Tuesday, October 25, 2011

June 13, 2008 "Reminder"


What you’ll read below was orignally posted on my Caring Bridge page. I’m posting it again because I need a reminder to continue to enjoy life’s moments. My summer vacation just started, and will continue for the next 9 weeks. I want to be sure to insert spontaneity into the structure of our summer schedule. We definitely have things we need to accomplish, but overall we need to enjoy one another and the moments we share together. I still don’t wear watches, and still don’t have a clock in my classroom (it drives the kids nuts!).
TUESDAY, JANUARY 01, 2008 01:26 AM, CST
GIFTS
I used to be obsessed with time. I’d get a new watch every Christmas, different styles and colors to go with different clothes. I currently have 5 watches right now and only one of them is working. It’s the “night, night” watch, my Timex with the Indiglo. I’ve stopped wearing watches because I no longer want time to have control over me, I want control over it. It’s nice to slow down, breathe and enjoy the moments. In fact, I don’t have a clock in my classroom. I replaced it with a sign that says, “Time is passing, are you?” So this is one of the “gifts” cancer gave me.

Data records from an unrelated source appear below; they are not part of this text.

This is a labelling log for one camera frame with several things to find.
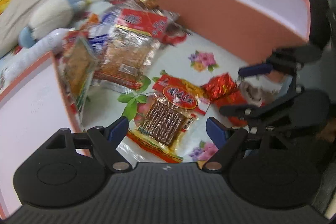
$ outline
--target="green leaf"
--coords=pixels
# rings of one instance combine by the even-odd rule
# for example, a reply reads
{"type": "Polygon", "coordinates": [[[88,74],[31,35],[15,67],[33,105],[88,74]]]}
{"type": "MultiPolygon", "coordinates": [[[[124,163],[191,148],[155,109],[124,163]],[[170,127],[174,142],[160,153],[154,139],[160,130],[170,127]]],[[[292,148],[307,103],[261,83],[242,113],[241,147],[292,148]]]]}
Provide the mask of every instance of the green leaf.
{"type": "Polygon", "coordinates": [[[203,141],[199,142],[199,148],[204,148],[204,145],[205,145],[205,142],[203,142],[203,141]]]}
{"type": "Polygon", "coordinates": [[[128,121],[130,122],[132,119],[134,119],[135,115],[137,114],[137,100],[136,98],[131,99],[128,103],[127,106],[124,109],[122,116],[125,116],[128,121]]]}
{"type": "Polygon", "coordinates": [[[154,83],[156,83],[159,79],[160,79],[160,77],[156,77],[156,76],[154,76],[154,77],[152,78],[152,80],[153,80],[154,83]]]}
{"type": "Polygon", "coordinates": [[[131,92],[127,94],[121,94],[117,100],[121,103],[128,103],[132,98],[134,98],[134,94],[131,92]]]}
{"type": "Polygon", "coordinates": [[[142,86],[141,88],[137,91],[137,93],[144,92],[148,86],[150,85],[151,80],[147,76],[142,77],[142,86]]]}
{"type": "Polygon", "coordinates": [[[146,95],[139,95],[136,100],[139,103],[145,104],[147,102],[147,96],[146,95]]]}

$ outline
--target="white stuffed animal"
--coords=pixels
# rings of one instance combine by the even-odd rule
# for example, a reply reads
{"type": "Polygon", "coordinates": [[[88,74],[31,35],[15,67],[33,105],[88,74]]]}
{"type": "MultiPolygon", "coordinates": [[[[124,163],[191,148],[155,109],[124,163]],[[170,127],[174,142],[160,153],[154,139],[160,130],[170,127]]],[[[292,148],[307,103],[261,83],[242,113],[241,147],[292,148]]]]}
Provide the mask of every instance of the white stuffed animal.
{"type": "Polygon", "coordinates": [[[30,48],[51,31],[68,27],[74,14],[85,8],[87,0],[48,0],[33,13],[19,34],[19,44],[30,48]]]}

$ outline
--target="oval logo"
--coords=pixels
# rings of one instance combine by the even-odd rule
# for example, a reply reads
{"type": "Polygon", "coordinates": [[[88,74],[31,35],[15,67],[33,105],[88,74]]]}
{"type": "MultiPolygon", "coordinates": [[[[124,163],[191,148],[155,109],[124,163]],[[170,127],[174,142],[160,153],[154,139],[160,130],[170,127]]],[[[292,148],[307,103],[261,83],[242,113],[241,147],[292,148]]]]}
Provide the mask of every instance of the oval logo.
{"type": "Polygon", "coordinates": [[[163,89],[163,95],[172,104],[185,109],[193,109],[197,106],[196,98],[180,86],[166,86],[163,89]]]}

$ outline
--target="red label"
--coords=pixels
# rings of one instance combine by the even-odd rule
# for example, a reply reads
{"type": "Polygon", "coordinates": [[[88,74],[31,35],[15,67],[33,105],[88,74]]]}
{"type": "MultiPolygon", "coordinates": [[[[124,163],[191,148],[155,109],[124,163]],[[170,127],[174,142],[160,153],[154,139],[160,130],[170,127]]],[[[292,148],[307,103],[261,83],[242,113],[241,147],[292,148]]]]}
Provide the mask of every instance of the red label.
{"type": "Polygon", "coordinates": [[[158,14],[123,9],[116,24],[138,31],[148,32],[152,37],[161,40],[167,28],[167,17],[158,14]]]}
{"type": "Polygon", "coordinates": [[[166,86],[163,95],[169,102],[185,109],[193,109],[197,106],[197,100],[184,88],[175,85],[166,86]]]}

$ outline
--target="dark brown snack strip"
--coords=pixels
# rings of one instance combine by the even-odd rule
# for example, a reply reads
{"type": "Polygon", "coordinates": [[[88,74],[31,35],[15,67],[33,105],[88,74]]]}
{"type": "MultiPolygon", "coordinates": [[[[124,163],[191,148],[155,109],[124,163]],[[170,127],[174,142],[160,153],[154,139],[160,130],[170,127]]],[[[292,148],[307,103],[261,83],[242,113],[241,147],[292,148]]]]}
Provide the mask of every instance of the dark brown snack strip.
{"type": "Polygon", "coordinates": [[[162,144],[171,146],[186,119],[181,113],[156,100],[140,125],[139,131],[149,134],[162,144]]]}

It’s difficult for me to say that cancer gave me anything good, though I know it did. I just don’t want to give credit for wonderful things to something so hideous. Cancer also gave me a sense of freedom or liberation. I don’t think you would have caught me dancing on a piano at the Tavernacle or on a table at the Contempo company party a year ago. But since I’m living more in the moment, and caring a lot less about what other people think, I expect to have more spontaneous and joyful experiences in the future!

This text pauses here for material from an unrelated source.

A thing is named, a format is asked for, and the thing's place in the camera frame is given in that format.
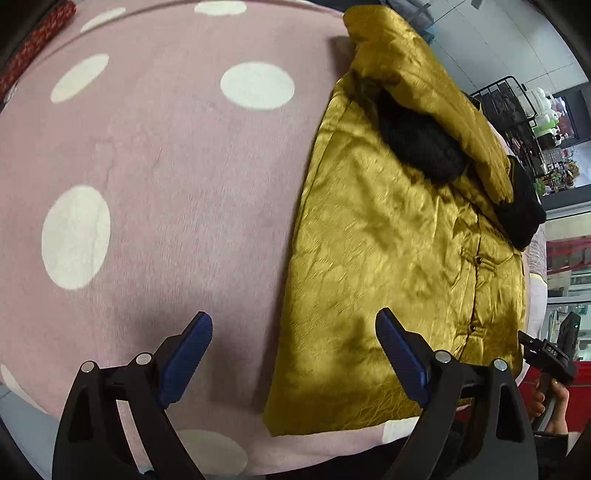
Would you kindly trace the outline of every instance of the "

I’ve also experienced some what of a rebirth over the past year. I did not particulary enjoy being reduced to a completely flat chested and hairless woman. But who remembers growing hair from nothing? Since it probably happened in infancy, I don’t think anyone remembers, especially girls. I know that guys shave their heads from time to time, so they get it. So not only do I get to experience a facet of infancy, I get to experience puberty too! My doctor says my breasts are puberty size right now. Funny that he says that because I think I might be a little bigger now than I was last year at this time, and that’s only with 150 ccs in each side.

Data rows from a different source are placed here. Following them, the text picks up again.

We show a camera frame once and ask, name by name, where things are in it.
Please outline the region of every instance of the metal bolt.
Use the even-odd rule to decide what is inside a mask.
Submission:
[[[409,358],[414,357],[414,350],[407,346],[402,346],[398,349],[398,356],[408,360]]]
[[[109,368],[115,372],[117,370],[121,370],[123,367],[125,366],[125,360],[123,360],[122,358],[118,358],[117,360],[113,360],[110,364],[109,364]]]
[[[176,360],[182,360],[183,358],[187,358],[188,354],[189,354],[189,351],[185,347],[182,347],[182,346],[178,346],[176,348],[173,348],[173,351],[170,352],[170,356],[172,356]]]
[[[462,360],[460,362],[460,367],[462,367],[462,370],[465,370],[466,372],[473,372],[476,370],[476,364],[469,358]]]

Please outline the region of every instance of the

One other “gift” was there all along, all the wonderful people in my life. I already knew that I had a fabulous family, friends, neighbors, and coworkers and now medical staff. But my appreciation for them has grown and so has my need to spend more time with them. I also enjoy every moment, just about. Simple moments, quiet moments, quick moments, living in the moment. It’s a fun way to spend time with my boys, my big boy, little boy and baby boy. Don’t let Porter know I called him a little boy.